Department of spurious correlations?

Here is the abstract of a forthcoming AER piece, written by M. Keith Chen:

Languages differ widely in the ways they encode time. I test the hypothesis that languages that grammatically associate the future and the present, foster future-oriented behavior. This prediction arises naturally when well-documented effects of language structure are merged with models of intertemporal choice. Empirically, I find that speakers of such languages: save more, retire with more wealth, smoke less, practice safer sex, and are less obese. This holds both across countries and within countries when comparing demographically similar native households. The evidence does not support the most obvious forms of common causation. I discuss implications for theories of intertemporal choice.

Here is from a recent article in The Chronicle of Higher Education, by Geoffrey Pullum:

Chen’s data on languages comes from the World Atlas of Language Structures (WALS), and his evidence on prudence from the World Values Survey (WVS). Both are fully Web-accessible. Sean Roberts, who studies language evolution at the Max Planck Institute for Psycholinguistics in Nijmegen, decided to investigate the other linguistic factors treated in WALS to see how they related to prudence. He compared the goodness of fit for linear regressions on each of a long list of properties of languages (the independent variables), using as the dependent variable the answers that speakers gave to the WVS question “Did you save money last year?”

The results (see this blog post for an informal account) were jaw-dropping.

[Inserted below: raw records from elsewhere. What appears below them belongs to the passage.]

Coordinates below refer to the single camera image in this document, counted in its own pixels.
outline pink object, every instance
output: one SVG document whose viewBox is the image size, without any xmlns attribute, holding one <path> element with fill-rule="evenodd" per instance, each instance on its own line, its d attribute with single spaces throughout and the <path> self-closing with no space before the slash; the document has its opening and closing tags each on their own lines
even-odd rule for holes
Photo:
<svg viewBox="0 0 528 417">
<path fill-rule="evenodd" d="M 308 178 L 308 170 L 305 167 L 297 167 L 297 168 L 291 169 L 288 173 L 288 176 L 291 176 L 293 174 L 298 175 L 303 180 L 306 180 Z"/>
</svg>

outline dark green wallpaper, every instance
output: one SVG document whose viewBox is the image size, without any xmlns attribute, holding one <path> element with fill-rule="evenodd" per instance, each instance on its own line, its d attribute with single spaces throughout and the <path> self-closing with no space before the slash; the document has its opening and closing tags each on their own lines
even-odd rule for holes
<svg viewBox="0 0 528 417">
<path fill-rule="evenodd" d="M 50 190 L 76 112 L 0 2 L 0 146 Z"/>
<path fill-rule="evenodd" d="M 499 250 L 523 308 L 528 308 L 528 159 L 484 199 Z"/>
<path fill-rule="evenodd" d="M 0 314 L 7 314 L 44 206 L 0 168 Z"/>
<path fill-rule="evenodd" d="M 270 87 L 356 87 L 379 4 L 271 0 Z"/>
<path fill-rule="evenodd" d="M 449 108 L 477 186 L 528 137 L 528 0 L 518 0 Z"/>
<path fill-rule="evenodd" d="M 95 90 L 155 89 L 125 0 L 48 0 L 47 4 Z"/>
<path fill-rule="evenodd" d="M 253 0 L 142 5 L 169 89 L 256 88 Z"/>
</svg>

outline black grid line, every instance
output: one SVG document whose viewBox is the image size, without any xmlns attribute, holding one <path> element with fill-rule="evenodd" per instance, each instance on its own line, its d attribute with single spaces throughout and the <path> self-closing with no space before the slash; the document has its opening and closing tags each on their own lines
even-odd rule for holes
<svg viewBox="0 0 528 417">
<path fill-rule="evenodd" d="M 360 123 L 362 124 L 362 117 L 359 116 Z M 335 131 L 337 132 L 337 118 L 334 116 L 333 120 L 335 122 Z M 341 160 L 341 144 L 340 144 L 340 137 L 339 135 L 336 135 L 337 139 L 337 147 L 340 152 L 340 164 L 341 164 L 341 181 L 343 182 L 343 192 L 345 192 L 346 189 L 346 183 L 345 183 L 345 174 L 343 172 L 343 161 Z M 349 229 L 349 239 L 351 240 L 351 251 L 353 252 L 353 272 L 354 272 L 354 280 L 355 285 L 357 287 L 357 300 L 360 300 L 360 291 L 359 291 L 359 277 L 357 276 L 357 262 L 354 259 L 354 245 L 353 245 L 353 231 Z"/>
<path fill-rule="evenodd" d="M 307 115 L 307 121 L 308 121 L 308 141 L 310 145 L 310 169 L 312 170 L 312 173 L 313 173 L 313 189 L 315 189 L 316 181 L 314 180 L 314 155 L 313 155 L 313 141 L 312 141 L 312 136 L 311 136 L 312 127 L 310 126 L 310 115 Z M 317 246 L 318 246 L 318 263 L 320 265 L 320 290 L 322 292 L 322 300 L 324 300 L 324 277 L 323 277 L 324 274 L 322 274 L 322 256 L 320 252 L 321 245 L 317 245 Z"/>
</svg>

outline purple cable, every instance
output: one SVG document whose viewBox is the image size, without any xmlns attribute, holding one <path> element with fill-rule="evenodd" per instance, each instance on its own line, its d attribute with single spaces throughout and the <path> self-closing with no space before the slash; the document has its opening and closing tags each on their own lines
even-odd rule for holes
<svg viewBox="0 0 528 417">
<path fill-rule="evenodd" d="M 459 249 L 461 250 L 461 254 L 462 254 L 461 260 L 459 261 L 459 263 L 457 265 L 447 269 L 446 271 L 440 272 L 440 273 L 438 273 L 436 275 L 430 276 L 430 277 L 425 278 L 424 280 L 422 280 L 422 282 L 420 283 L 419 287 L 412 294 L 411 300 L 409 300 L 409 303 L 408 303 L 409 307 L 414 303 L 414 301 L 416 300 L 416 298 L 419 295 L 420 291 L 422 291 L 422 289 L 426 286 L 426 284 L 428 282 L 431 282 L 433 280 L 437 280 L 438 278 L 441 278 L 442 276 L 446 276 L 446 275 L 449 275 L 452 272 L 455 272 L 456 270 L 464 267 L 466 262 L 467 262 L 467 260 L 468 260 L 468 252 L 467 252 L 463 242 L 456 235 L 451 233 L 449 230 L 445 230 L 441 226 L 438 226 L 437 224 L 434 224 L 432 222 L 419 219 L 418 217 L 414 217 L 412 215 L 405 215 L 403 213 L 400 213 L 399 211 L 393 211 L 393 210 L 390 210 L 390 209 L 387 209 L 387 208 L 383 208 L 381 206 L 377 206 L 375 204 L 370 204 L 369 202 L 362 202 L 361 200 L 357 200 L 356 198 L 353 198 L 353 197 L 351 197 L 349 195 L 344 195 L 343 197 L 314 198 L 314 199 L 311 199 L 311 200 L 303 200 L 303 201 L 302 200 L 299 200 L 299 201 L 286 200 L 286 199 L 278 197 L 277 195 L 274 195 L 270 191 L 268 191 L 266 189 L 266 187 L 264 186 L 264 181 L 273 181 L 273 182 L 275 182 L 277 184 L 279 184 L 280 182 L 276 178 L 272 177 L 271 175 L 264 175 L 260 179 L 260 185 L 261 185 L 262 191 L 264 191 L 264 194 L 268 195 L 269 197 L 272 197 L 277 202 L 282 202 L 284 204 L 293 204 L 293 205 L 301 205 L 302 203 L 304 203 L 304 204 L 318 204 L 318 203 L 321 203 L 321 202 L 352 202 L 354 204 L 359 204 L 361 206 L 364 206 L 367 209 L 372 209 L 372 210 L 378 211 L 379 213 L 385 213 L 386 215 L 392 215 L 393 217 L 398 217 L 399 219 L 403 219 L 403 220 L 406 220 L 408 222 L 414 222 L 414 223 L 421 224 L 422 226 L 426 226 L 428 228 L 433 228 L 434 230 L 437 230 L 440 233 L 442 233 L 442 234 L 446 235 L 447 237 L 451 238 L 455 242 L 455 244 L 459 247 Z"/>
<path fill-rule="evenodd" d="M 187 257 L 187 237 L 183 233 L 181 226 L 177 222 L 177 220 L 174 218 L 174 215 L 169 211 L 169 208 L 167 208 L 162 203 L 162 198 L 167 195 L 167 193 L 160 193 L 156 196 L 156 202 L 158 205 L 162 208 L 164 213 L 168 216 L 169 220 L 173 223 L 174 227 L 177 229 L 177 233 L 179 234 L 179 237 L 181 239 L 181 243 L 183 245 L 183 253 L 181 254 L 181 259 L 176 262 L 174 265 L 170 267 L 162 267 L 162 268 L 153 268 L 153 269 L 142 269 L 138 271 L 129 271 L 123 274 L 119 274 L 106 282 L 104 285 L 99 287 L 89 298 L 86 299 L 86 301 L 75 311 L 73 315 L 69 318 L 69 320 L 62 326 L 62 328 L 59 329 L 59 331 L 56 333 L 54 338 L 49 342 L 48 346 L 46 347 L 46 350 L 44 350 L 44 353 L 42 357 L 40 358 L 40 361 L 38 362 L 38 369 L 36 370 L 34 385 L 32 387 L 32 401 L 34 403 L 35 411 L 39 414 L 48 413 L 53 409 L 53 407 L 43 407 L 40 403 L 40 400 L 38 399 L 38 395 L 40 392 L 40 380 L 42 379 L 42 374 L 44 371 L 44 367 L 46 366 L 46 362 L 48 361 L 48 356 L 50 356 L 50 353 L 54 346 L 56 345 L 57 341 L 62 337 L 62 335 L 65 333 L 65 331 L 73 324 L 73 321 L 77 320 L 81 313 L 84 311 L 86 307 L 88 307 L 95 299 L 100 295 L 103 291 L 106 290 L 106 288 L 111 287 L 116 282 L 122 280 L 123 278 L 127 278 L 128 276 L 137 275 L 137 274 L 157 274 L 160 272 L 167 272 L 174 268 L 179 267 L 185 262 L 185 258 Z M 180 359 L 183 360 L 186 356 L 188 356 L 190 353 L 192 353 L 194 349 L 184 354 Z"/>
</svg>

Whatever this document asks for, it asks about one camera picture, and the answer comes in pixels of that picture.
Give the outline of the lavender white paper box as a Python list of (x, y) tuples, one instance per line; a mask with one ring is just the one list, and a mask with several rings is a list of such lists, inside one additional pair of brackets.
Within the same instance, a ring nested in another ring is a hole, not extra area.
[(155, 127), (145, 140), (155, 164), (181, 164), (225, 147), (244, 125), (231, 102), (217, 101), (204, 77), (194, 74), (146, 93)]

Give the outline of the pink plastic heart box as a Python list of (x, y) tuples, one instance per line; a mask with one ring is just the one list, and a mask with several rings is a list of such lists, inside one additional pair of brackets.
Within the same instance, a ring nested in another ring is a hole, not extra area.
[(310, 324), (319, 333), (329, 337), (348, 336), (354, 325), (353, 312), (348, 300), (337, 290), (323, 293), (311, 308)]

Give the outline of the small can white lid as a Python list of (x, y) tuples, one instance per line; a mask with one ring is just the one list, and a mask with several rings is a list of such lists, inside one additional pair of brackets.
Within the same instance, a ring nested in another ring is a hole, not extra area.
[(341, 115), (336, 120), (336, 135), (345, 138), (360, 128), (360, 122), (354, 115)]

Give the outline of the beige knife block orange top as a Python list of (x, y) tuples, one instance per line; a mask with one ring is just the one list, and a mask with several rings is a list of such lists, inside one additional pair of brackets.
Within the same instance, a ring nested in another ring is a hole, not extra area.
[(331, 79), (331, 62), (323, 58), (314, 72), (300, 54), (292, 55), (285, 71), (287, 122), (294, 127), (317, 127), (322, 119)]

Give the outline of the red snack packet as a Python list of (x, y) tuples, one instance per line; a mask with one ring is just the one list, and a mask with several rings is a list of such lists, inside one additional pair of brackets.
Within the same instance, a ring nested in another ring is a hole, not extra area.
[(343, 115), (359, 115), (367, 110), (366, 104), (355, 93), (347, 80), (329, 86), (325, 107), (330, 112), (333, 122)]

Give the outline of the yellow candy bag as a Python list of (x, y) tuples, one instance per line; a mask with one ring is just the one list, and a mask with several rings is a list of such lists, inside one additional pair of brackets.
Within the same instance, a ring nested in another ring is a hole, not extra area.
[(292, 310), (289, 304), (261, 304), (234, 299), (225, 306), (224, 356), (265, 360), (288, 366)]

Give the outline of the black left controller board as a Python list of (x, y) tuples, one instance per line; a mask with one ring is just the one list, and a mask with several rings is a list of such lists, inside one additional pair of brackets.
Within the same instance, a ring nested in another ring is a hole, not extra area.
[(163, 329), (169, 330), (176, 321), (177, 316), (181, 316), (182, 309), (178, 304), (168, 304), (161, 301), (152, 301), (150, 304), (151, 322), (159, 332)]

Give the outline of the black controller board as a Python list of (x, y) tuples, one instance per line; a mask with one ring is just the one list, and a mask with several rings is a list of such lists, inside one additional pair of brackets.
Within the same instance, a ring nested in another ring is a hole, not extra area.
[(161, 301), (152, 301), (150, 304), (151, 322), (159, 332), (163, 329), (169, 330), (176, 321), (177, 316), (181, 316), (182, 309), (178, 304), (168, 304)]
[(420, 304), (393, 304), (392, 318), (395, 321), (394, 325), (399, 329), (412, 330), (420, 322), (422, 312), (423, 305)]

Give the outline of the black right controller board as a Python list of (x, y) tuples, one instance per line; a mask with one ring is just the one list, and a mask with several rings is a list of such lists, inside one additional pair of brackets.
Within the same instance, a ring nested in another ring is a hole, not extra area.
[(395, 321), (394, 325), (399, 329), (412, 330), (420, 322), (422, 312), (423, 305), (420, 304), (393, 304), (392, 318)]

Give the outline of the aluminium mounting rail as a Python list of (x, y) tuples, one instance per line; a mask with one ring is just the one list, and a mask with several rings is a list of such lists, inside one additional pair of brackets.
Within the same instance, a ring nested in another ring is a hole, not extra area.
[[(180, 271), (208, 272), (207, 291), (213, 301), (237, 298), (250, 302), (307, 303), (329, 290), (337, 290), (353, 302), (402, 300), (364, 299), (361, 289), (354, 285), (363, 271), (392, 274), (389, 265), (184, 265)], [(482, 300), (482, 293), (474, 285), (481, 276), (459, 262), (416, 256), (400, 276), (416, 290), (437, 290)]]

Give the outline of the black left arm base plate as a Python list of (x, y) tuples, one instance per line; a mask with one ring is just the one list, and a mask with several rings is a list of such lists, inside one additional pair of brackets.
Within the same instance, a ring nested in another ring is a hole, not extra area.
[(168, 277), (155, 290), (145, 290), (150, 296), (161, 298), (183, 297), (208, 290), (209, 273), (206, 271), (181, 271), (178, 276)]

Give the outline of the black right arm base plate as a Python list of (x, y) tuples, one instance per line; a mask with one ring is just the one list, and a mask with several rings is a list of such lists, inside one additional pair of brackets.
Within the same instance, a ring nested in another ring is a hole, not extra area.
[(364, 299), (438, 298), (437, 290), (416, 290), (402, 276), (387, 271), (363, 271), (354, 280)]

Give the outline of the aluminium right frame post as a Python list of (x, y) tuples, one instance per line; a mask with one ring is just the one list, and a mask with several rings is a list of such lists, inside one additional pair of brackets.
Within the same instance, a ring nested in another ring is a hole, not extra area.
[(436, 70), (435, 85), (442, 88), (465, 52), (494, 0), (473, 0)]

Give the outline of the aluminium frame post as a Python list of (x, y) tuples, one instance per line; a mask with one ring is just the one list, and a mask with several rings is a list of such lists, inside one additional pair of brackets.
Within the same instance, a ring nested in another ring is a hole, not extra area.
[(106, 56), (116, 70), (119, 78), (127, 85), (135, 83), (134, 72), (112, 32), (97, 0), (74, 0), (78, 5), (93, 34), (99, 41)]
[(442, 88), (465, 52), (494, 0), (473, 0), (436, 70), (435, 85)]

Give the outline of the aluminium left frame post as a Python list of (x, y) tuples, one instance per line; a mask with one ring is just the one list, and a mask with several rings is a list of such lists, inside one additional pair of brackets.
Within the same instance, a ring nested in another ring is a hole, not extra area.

He found that dozens of linguistic variables were better predictors of prudence than future marking: whether the language has uvular consonants; verbal agreement of particular types; relative clauses following nouns; double-accusative constructions; preposed interrogative phrases; and so on—a motley collection of factors that no one could plausibly connect to 401(k) contributions or junk-food consumption.

There is a bit more here.

For the pointer I thank Mike T. And I would gladly run a response from Chen, if he has interest in drafting one.

Addendum: Here is an important update from the critic, after improving the specification of his alternative fits:

The results showed that there was only one other linguistic variable that improved the fit of the model more than future tense. That is, future tense was a better predictor than 99% of the linguistic variables. For comparison, Dediu & Ladd’s test of the link between linguistic tone and Microcephalin/ASPM found that the hypothesised link was stronger than 98.5% of many thousands of links between genetic and linguistic factors.